WHAT YOU HAVE TO DO >> Retype word for word the stretch of entries below from the line that has "[left_wrist_camera, +0 steps]" through the line that has "COLUMN is each", and omit the pictures.

ENTRIES SUPPLIED >>
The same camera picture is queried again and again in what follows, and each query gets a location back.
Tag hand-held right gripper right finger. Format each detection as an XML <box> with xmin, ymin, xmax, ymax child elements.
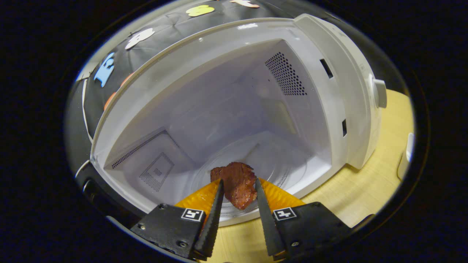
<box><xmin>255</xmin><ymin>178</ymin><xmax>353</xmax><ymax>261</ymax></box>

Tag brown meat piece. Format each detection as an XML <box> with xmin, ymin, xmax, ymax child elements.
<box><xmin>210</xmin><ymin>162</ymin><xmax>258</xmax><ymax>210</ymax></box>

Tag small white rectangular tray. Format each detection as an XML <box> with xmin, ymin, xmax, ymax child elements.
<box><xmin>397</xmin><ymin>132</ymin><xmax>416</xmax><ymax>181</ymax></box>

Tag white microwave oven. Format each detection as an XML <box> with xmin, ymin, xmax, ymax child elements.
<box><xmin>75</xmin><ymin>14</ymin><xmax>387</xmax><ymax>228</ymax></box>

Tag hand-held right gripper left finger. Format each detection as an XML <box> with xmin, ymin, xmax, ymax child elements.
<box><xmin>131</xmin><ymin>179</ymin><xmax>224</xmax><ymax>261</ymax></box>

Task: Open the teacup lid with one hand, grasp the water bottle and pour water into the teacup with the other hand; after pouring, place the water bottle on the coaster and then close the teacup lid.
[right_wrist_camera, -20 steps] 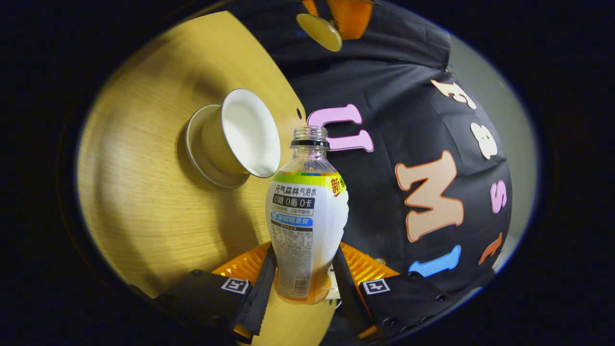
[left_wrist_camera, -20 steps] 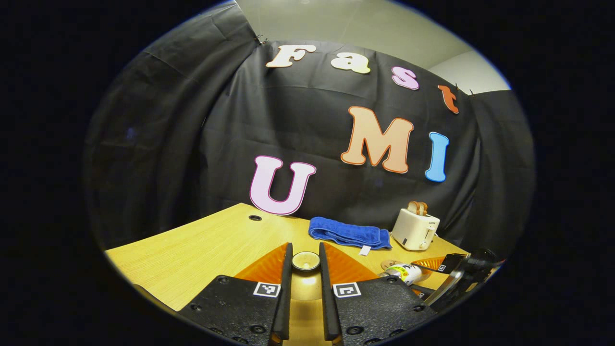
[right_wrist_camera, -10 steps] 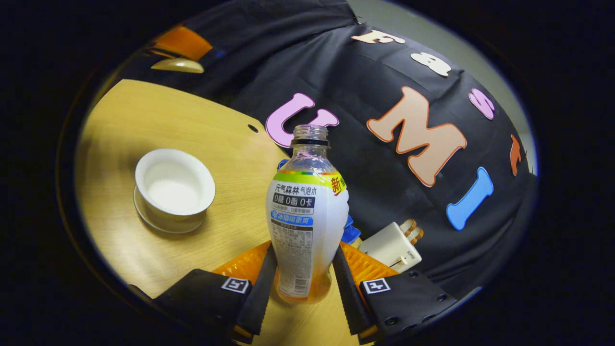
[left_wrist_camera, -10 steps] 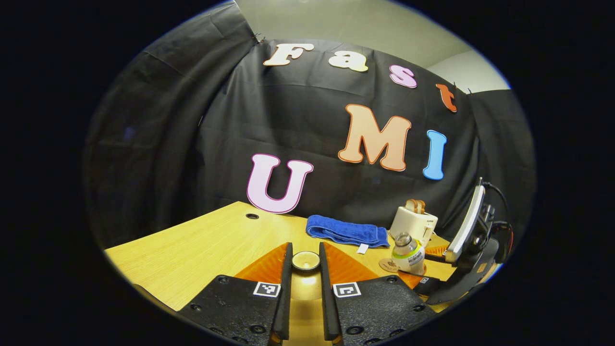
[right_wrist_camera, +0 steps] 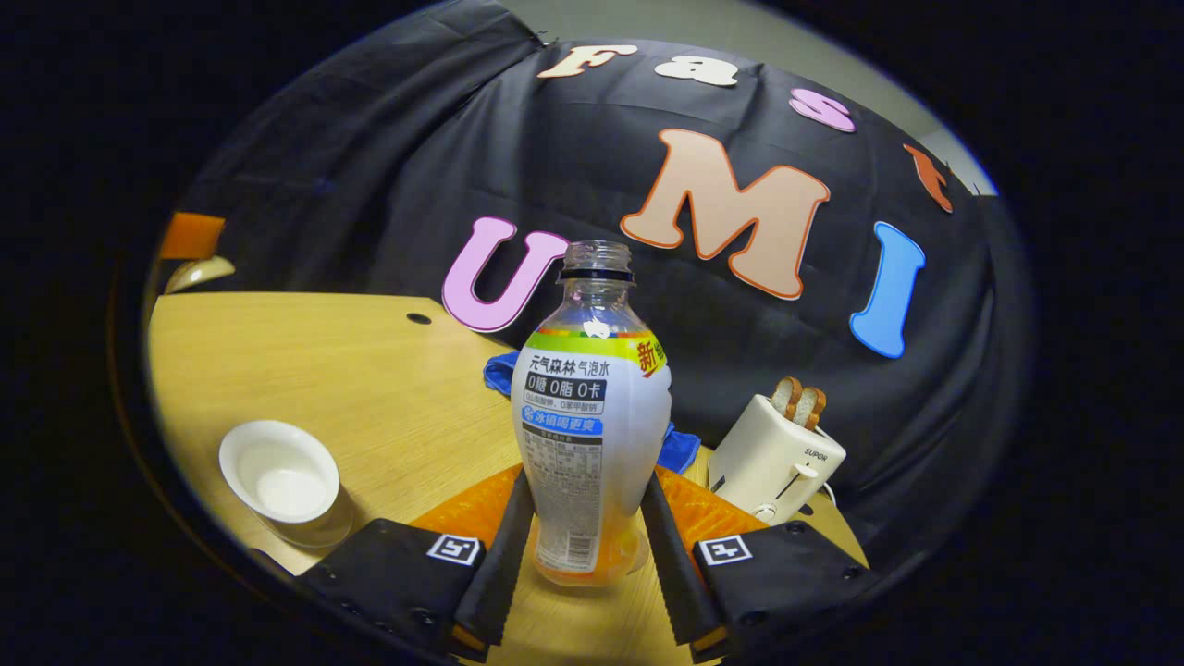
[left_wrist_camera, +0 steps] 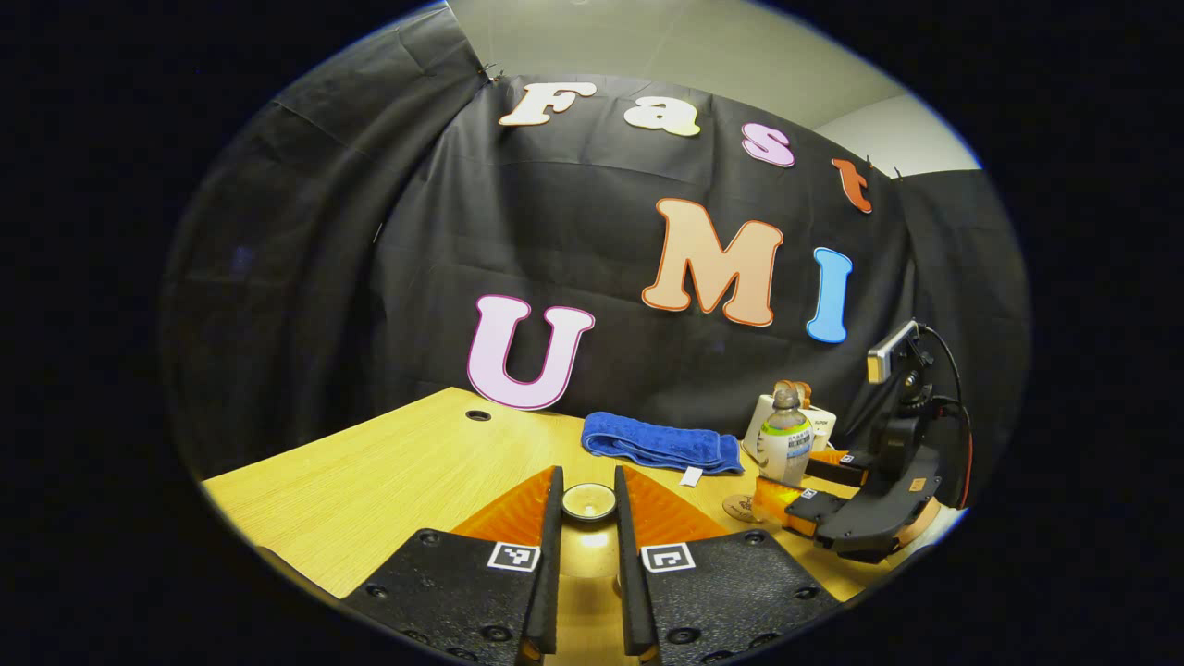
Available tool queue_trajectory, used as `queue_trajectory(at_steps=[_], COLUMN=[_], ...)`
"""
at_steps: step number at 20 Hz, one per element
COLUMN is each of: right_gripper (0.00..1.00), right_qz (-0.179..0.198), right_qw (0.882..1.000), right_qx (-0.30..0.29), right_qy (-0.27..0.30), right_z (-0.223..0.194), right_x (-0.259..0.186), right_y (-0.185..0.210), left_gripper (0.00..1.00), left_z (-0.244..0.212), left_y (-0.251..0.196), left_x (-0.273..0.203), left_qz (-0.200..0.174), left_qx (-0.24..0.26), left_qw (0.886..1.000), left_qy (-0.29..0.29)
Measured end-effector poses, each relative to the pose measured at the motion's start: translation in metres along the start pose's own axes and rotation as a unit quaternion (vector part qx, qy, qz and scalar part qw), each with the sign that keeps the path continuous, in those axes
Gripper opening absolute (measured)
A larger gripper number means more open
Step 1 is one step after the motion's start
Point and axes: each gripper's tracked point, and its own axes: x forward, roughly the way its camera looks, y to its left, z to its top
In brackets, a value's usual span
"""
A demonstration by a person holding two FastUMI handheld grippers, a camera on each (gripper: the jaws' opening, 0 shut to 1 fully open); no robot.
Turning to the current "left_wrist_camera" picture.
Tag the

RESPONSE TO THE TASK >>
[left_wrist_camera, +0 steps] 
Available tool queue_trajectory, used as `queue_trajectory(at_steps=[_], COLUMN=[_], ...)`
"""
at_steps: step number at 20 Hz, one per element
COLUMN is each of: right_gripper (0.00..1.00), right_qz (-0.179..0.198), right_qw (0.882..1.000), right_qx (-0.30..0.29), right_qy (-0.27..0.30), right_z (-0.223..0.194), right_x (-0.259..0.186), right_y (-0.185..0.210), left_gripper (0.00..1.00), left_z (-0.244..0.212), left_y (-0.251..0.196), left_x (-0.273..0.203), left_qz (-0.200..0.174), left_qx (-0.24..0.26), left_qw (0.886..1.000), left_qy (-0.29..0.29)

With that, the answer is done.